Strabismus can be constantly present or intermittent, it can be found always in one eye (unilateral strabismus) or it may alternate between the two eyes. Strabismus that develops very early in life will result in some form of perceptual adaptation by the brain. The central portion of vision will be suppressed or ignored by the brain, thus avoiding double vision. This typically results in loss of binocular (two eyed) depth perception known as "stereopsis" or 3-D vision.
Amblyopia
Amblyopia is a reduction in the best visual acuity possible for an individual without any apparent disease of the retina, optic nerve, or any other component of the visual system. Amblyopia develops during the "critical period" of vision development (typically prior to the age of 6 to 8 years).

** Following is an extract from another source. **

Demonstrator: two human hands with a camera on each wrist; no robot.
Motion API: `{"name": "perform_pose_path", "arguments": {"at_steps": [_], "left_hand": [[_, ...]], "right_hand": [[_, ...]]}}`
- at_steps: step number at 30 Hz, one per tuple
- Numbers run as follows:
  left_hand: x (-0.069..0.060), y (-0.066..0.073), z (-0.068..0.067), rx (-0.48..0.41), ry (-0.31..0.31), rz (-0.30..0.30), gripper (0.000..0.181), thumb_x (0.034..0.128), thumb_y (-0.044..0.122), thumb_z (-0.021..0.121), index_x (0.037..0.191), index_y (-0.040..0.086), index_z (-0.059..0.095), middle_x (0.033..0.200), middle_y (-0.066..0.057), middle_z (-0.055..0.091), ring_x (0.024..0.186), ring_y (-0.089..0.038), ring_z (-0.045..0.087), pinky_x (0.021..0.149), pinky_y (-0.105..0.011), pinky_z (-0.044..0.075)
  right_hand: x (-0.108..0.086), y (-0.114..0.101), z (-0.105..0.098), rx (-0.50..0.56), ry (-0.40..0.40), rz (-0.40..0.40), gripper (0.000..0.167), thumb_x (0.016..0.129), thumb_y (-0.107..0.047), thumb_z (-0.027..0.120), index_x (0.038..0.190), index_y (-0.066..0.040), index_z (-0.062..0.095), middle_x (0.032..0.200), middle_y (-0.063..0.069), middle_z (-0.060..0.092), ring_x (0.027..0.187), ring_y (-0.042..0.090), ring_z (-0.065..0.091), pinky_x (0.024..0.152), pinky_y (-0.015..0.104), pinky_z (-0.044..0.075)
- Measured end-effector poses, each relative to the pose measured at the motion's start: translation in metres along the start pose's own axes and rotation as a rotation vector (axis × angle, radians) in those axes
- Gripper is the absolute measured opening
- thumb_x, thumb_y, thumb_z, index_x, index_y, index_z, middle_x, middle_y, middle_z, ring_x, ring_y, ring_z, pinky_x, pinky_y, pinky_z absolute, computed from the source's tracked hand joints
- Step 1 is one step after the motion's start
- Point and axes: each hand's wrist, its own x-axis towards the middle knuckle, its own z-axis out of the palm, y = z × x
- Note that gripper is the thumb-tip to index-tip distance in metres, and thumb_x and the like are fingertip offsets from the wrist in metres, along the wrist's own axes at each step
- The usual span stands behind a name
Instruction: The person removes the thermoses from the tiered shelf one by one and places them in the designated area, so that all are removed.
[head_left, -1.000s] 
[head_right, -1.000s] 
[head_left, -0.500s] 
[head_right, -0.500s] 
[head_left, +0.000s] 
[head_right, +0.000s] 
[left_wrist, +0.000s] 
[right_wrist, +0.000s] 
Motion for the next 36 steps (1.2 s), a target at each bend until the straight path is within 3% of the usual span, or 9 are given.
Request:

Vision, even with glasses or contact lenses is correctable to levels less than 20/20.
It can not be overstated how important it is to diagnose and treat strabismus and amblyopia as early as possible in a child's life. Constant strabismus is best treated at very early ages in order to avoid the development of amblyopia. For the same reason diagnosis of "anisometropia", or large differences in prescription between the two eyes, is equally important. That is why we strongly suggest that all children are examined by age 3. Screening examinations should be conducted prior to a baby's first birthday.
In strabismus, the first thing required after diagnosis is to get the eyes aligned. This often requires eye muscle surgery. Very early treatment (prior to age 2) is very important in cases of constant esotropia. Prior to and following strabismus surgery patching therapy is often used to stimulate the eye involved (thus reducing the likelihood of developing amblyopia). Many forms of strabismus do not have a risk of amblyopia and actually respond very well to vision therapy (orthoptics or eye excercises). Cases that respond to strabismus vision therapy include intermittent strabismus, alternating strabismus, and exotropia types of strabismus.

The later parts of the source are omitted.